* **Exercise goal**: Read through the listing and copy every line that contains the word "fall".

* **Data for the task**:
-------
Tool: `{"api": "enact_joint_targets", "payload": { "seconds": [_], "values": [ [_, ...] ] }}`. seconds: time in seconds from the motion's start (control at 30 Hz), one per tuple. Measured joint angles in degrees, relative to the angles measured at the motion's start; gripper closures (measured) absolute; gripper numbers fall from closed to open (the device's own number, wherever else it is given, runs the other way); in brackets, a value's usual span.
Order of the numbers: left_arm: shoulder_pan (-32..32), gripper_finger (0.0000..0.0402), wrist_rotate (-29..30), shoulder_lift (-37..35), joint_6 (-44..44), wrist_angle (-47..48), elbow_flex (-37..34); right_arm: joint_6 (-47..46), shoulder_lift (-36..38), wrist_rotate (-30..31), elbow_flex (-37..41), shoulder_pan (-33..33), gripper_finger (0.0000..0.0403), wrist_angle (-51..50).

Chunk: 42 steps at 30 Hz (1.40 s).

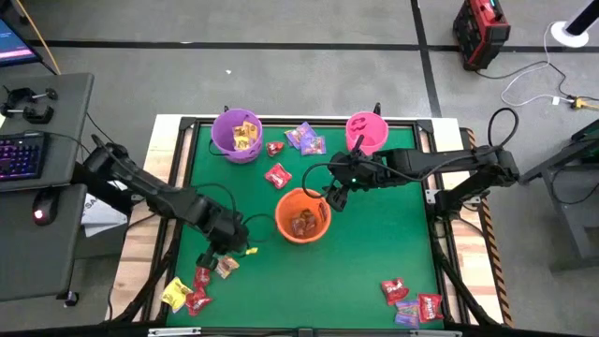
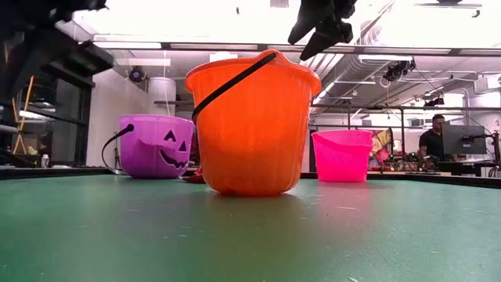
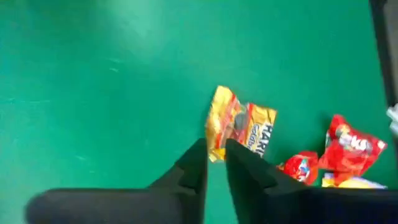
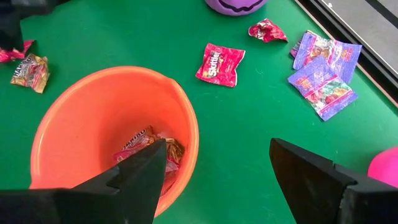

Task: Sort candy by brand, put in halloween buckets
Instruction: Put the yellow-red candy into the orange bucket

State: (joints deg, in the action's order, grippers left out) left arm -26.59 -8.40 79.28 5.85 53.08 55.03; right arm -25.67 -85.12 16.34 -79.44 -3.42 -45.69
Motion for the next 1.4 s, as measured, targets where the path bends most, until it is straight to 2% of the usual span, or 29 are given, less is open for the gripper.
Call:
{"api": "enact_joint_targets", "payload": {
  "seconds": [0.17, 0.37, 0.5, 0.67, 0.8, 0.9, 1.0, 1.1, 1.13, 1.27, 1.4],
  "values": [
    [-2.70, 0.0275, 0.12, 3.69, 0.08, -0.85, -1.75, 0.07, 0.00, 0.00, 0.01, 0.00, 0.0124, 0.04],
    [-3.11, 0.0193, 0.26, 8.45, 2.01, -1.70, -2.80, 0.03, 0.00, 0.02, 0.02, 0.00, 0.0124, 0.04],
    [-3.11, 0.0164, 0.24, 11.11, 2.03, -2.57, -2.80, 0.00, 0.00, 0.02, 0.02, 0.00, 0.0124, 0.04],
    [-3.09, 0.0159, 0.15, 13.91, 2.57, -3.64, -2.78, -0.25, 0.00, 0.02, 0.02, 0.00, 0.0124, 0.04],
    [-3.10, 0.0170, -0.08, 16.38, 2.56, -3.81, -2.77, -0.94, 0.00, 0.01, 0.02, 0.00, 0.0124, 0.02],
    [-3.22, 0.0198, 0.10, 17.43, 2.55, -3.79, -2.60, -1.33, 0.00, 0.02, 0.02, 0.00, 0.0124, 0.02],
    [-3.15, 0.0259, 0.71, 17.29, 2.56, -3.70, -2.62, -1.33, 0.00, 0.02, 0.02, 0.00, 0.0124, -0.28],
    [-3.22, 0.0359, 0.06, 16.25, 3.11, -3.74, -2.71, -1.33, 0.00, 0.01, 0.01, 0.00, 0.0124, -0.93],
    [-3.04, 0.0379, -0.27, 15.67, 3.37, -3.66, -2.71, -1.33, 0.00, 0.02, 0.02, 0.00, 0.0124, -1.21],
    [-1.46, 0.0396, 0.27, 11.77, 5.04, -2.17, -2.71, -1.32, 0.00, 0.02, 0.02, 0.00, 0.0124, -2.01],
    [1.74, 0.0400, 2.16, 3.45, 7.32, -0.22, -2.55, -0.47, 0.00, 0.01, 0.02, 0.00, 0.0124, -2.12]
  ]
}}
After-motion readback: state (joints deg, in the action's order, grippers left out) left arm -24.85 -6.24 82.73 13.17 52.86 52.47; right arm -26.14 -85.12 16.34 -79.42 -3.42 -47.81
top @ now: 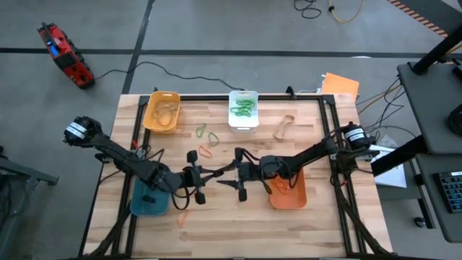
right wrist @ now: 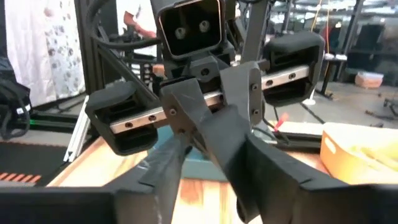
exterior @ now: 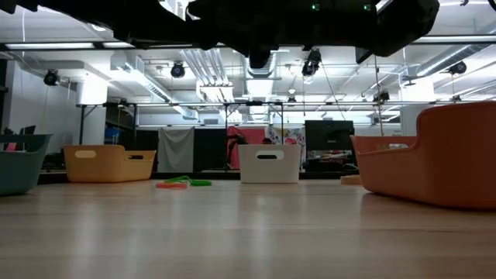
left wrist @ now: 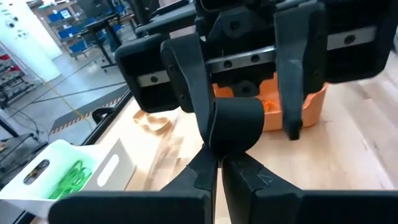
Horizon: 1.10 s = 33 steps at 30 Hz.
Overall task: Sort rubber bands into baskets
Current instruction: Put the black rubber band into the blue bin
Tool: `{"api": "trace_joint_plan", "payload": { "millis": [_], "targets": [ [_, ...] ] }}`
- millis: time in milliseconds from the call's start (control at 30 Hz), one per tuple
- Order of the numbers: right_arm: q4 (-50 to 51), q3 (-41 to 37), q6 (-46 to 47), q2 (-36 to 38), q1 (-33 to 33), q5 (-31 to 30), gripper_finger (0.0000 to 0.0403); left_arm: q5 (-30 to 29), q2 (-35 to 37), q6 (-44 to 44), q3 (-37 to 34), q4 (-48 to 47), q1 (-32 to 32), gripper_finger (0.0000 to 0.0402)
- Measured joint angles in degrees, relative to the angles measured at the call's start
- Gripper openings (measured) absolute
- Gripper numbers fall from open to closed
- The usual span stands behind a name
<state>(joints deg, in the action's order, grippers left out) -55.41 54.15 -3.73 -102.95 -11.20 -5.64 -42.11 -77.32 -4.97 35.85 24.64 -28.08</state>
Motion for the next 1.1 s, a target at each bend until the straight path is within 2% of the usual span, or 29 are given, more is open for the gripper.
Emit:
{"api": "trace_joint_plan", "payload": {
  "millis": [267,367,467,567,667,767,1000,1100],
  "targets": [
    [14.9,0.0,3.1,5.9,0.2,-0.7,0.0209,-2.6,0.2,3.8,0.0,-5.2,-0.1,0.0],
    [22.0,0.0,4.4,8.9,0.1,-2.1,0.0214,0.5,1.0,7.6,0.9,-11.4,-0.3,0.0],
    [29.5,0.0,5.3,11.4,0.1,-5.0,0.0215,6.2,1.7,15.9,4.9,-24.6,-0.4,0.0],
    [34.3,0.0,5.3,13.0,0.1,-7.1,0.0215,13.2,1.8,27.7,11.4,-44.8,-0.4,0.0],
    [36.2,0.0,5.2,13.4,0.2,-8.3,0.0215,16.9,1.3,38.5,17.8,-64.2,-1.5,0.0],
    [36.2,-0.1,4.7,13.3,0.2,-8.4,0.0215,21.2,0.9,45.1,22.8,-79.7,-3.3,0.0],
    [35.9,-0.1,4.6,12.4,0.3,-8.5,0.0215,36.9,0.9,56.2,30.3,-103.4,-5.9,0.0],
    [36.0,-0.1,4.6,12.0,0.5,-8.5,0.0215,39.4,1.1,58.7,30.7,-109.4,-6.4,0.0]
  ]
}}
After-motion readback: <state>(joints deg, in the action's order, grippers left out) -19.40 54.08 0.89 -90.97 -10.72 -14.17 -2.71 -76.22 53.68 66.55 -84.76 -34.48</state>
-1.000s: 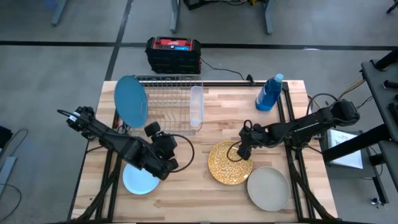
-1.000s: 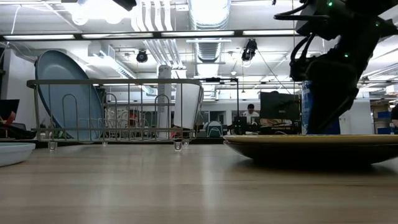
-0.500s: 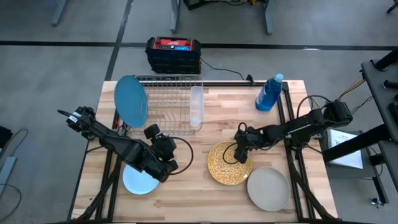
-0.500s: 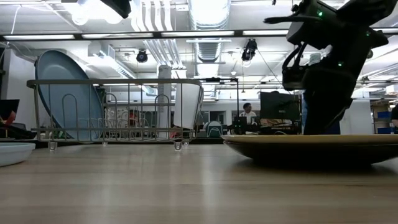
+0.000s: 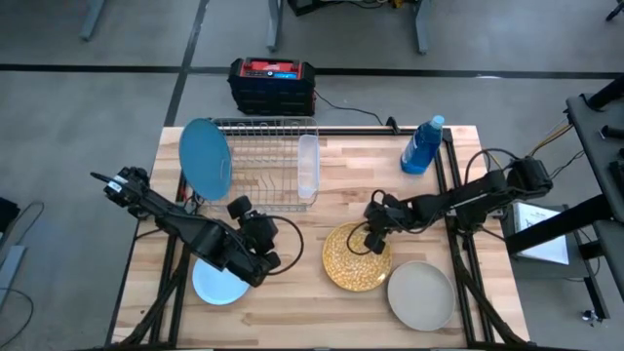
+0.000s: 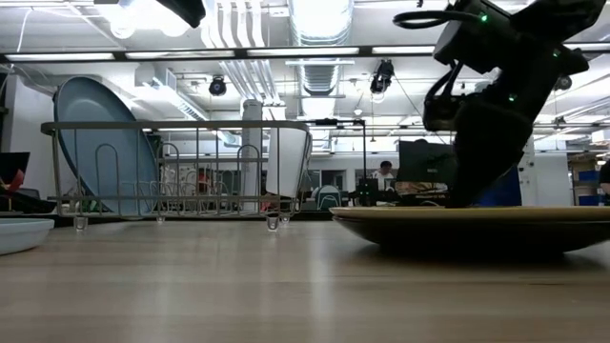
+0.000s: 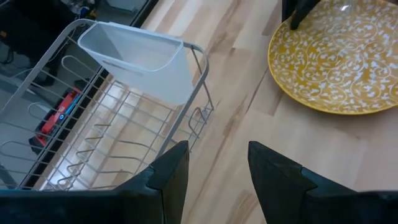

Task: Sort dishes
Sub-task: Put the yellow plate in the dish rack

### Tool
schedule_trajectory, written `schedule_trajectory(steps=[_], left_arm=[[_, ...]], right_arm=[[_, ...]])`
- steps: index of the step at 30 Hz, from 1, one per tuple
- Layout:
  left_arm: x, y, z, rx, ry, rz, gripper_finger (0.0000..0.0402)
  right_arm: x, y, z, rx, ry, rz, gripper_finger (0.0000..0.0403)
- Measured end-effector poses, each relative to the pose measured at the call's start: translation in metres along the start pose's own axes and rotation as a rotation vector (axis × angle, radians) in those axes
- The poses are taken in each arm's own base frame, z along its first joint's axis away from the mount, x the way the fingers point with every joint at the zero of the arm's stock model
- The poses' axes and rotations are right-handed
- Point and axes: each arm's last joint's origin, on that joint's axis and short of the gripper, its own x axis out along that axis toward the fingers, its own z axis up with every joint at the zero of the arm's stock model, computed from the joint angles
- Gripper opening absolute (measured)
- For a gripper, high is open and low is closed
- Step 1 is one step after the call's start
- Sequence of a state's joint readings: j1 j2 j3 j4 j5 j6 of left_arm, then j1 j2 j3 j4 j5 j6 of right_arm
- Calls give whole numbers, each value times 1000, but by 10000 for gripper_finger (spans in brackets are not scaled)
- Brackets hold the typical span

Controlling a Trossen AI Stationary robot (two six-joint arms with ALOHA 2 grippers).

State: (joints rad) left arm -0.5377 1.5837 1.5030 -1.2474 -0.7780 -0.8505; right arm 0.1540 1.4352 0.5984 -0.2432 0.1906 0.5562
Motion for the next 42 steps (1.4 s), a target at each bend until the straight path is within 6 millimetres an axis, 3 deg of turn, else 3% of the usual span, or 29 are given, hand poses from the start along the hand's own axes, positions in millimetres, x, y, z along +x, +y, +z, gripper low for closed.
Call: schedule_trajectory(steps=[5, 19, 26, 33, 36, 42], left_arm=[[4, -2, -4, 1, 0, 1, 155], [30, -27, -19, -44, -36, -137, 155], [50, -48, -30, 116, -76, -216, 155], [70, -72, -27, 183, -183, -264, 152], [83, -88, -29, 275, -220, -267, 123], [103, -111, -34, 381, -174, -234, 12]], right_arm=[[-3, -1, 3, -39, -29, -13, 5], [-21, -4, 7, -39, -96, 1, 0], [-39, -10, 3, -7, -82, 2, 2], [-58, -20, -7, 63, -32, -24, 3], [-58, -21, -11, 87, -10, 11, 4], [-51, -21, -17, 65, 39, 37, 27]])
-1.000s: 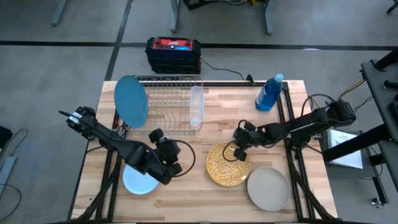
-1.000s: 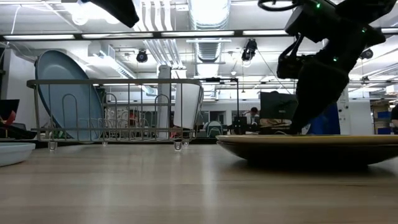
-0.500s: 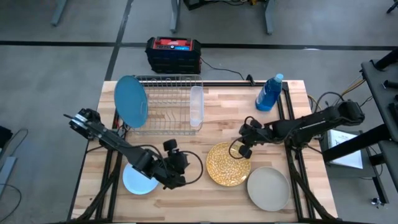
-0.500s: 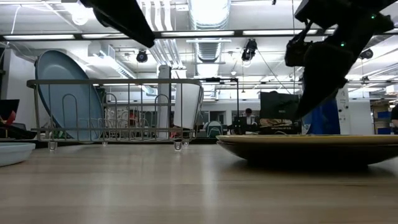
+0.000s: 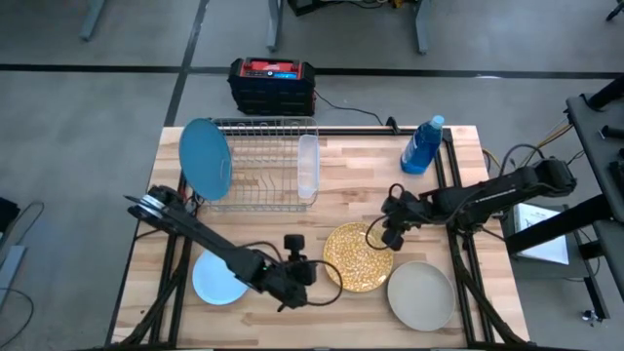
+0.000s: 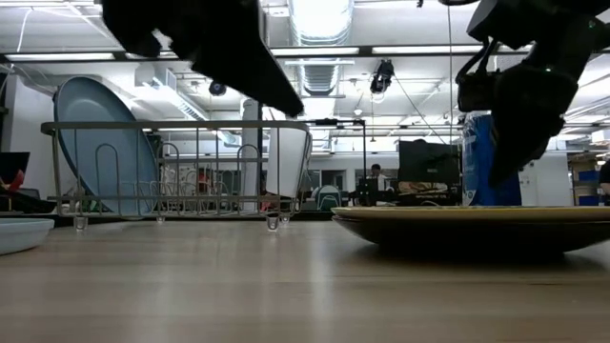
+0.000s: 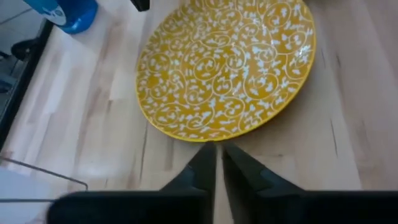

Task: Sort dishes
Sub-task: Put the yellow plate in the dish rack

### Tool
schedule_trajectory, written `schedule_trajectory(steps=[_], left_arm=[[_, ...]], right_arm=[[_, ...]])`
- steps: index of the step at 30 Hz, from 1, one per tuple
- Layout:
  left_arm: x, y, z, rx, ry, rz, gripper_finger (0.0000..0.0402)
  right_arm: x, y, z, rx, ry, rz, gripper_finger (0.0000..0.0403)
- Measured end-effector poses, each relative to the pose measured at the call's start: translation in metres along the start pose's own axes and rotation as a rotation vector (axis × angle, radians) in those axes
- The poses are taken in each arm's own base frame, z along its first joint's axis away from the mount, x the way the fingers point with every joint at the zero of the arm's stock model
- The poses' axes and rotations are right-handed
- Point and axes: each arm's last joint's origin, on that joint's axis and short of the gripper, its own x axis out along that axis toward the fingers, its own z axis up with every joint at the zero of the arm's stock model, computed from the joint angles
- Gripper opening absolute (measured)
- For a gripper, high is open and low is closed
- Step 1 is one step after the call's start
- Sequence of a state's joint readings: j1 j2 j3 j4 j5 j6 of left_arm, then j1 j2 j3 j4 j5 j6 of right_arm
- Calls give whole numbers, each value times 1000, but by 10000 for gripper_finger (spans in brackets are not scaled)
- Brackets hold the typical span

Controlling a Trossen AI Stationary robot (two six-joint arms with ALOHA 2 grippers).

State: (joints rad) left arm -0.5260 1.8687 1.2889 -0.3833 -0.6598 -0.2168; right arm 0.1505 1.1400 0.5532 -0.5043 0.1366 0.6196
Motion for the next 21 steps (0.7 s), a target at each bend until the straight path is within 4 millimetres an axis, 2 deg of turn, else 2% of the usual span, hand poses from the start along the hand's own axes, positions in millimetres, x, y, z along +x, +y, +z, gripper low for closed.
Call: schedule_trajectory(steps=[10, 17, 21], left_arm=[[35, -20, -1, 8, 23, -32, 1], [53, -18, -1, -26, -9, -25, 0], [64, -13, -9, -63, -24, -75, 0]], right_arm=[[10, 6, 4, -23, -10, 40, 105], [19, 10, 7, -20, -17, 64, 159], [24, 10, 7, -22, 0, 52, 180]])
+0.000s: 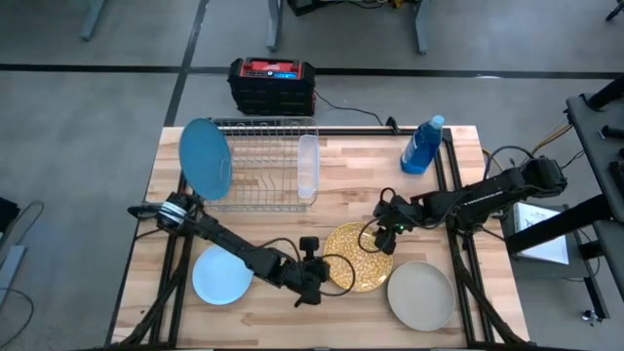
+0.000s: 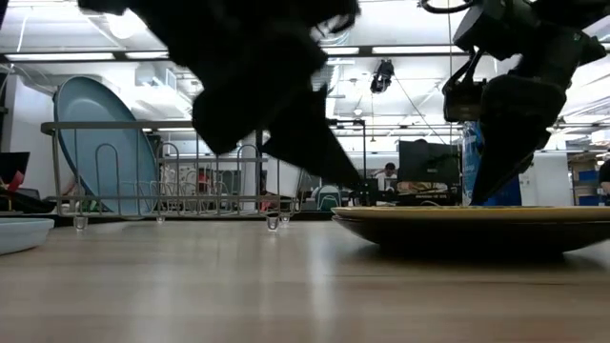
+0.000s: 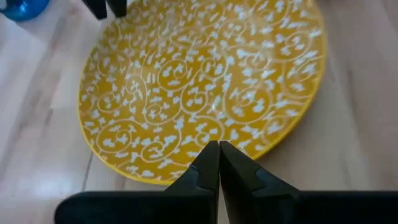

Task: Sort dishes
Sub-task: Put the yellow plate in the dish rack

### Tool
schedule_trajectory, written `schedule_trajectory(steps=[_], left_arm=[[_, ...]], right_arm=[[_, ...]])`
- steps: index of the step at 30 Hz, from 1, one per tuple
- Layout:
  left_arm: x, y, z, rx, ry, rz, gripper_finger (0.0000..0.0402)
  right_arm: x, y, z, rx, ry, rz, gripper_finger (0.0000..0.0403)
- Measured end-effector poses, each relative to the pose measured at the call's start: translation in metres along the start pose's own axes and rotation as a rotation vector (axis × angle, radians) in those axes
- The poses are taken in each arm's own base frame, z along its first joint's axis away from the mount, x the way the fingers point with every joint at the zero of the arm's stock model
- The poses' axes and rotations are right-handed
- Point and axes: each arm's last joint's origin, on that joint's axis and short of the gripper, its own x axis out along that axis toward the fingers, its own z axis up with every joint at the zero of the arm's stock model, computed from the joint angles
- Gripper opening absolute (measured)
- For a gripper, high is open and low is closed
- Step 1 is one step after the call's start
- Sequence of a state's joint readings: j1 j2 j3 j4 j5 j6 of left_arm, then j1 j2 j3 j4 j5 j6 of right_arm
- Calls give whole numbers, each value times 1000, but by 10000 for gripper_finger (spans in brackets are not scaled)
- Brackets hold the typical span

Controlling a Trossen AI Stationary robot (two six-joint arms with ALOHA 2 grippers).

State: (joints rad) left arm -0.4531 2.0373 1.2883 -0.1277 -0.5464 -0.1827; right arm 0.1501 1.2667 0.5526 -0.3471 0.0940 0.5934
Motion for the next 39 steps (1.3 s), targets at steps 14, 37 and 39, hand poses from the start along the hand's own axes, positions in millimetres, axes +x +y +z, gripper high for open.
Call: schedule_trajectory(steps=[14, 37, 39], left_arm=[[16, 10, -23, -121, -61, -61, 0], [47, 19, -33, -125, -69, -98, 0], [47, 19, -33, -126, -71, -95, 0]], right_arm=[[13, 3, 1, -1, 12, 23, 223], [15, 13, 20, -81, -123, 205, 167], [15, 13, 20, -89, -133, 206, 148]])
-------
* **Answer box**:
Tool: `{"api": "enact_joint_targets", "payload": { "seconds": [_], "values": [ [_, ...] ] }}`. seconds: time in seconds from the motion's start (control at 30 Hz), one per tuple. Measured joint angles in degrees, relative to the angles measured at the motion's start; gripper closures (measured) absolute; gripper numbers fall from closed to open (the device's own number, wherever else it is given, runs the other way); in brackets, a value's usual span.
- Gripper numbers fall from open to closed

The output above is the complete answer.